We have a nonlinear equality constrained optimisation problem $\min _ {x \in \mathbb R^n} f(x)$ such that $c(x) = 0$
Lagrangian $L(x,y) = f(x) - y^\top c(x)$
$\Phi _ \sigma(x) = f(x) + \frac{1}{2\sigma} \vert \vert c(x) \vert \vert ^2$

Recall then that

\[\begin{aligned} \nabla^2 \Phi _ \sigma(x) &= \nabla^2 f(x) + \frac 1 \sigma \sum^m _ {i = 1} c _ i(x) \nabla^2 c _ i(x) + \frac 1 \sigma J(x)^\top J(x)\\ &= \nabla^2 _ {xx} L(x, y(\sigma)) + \frac 1 \sigma J(x)^\top J(x) \end{aligned}\]

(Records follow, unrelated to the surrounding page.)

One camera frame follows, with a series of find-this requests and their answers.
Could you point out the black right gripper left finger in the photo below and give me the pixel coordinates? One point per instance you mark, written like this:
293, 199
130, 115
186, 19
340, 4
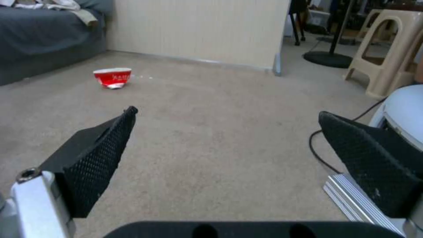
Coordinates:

Describe the behaviour of this function as $\sigma \to 0$ (appealing to results you do not need to prove).

penalty-hessian-behaviour-as-sigma-zero

Generally, $c _ i(x) \to 0$ at the same rate with $\sigma$ for all $i$ and hence usually $\nabla^2 _ {xx} L(x, y(\sigma)$ is well-behaved
For the second term, $J(x)^\top J(x) / \sigma \to \infty$

Suppose:

We have a nonlinear equality constrained optimisation problem $\min _ {x \in \mathbb R^n} f(x)$ such that $c(x) = 0$
Lagrangian $L(x,y) = f(x) - y^\top c(x)$
$\Phi _ \sigma(x) = f(x) + \frac{1}{2\sigma} \vert \vert c(x) \vert \vert ^2$

Recall then that

\[\begin{aligned} \nabla^2 \Phi _ \sigma(x) &= \nabla^2 f(x) + \frac 1 \sigma \sum^m _ {i = 1} c _ i(x) \nabla^2 c _ i(x) + \frac 1 \sigma J(x)^\top J(x)\\ &= \nabla^2 _ {xx} L(x, y(\sigma)) + \frac 1 \sigma J(x)^\top J(x) \end{aligned}\]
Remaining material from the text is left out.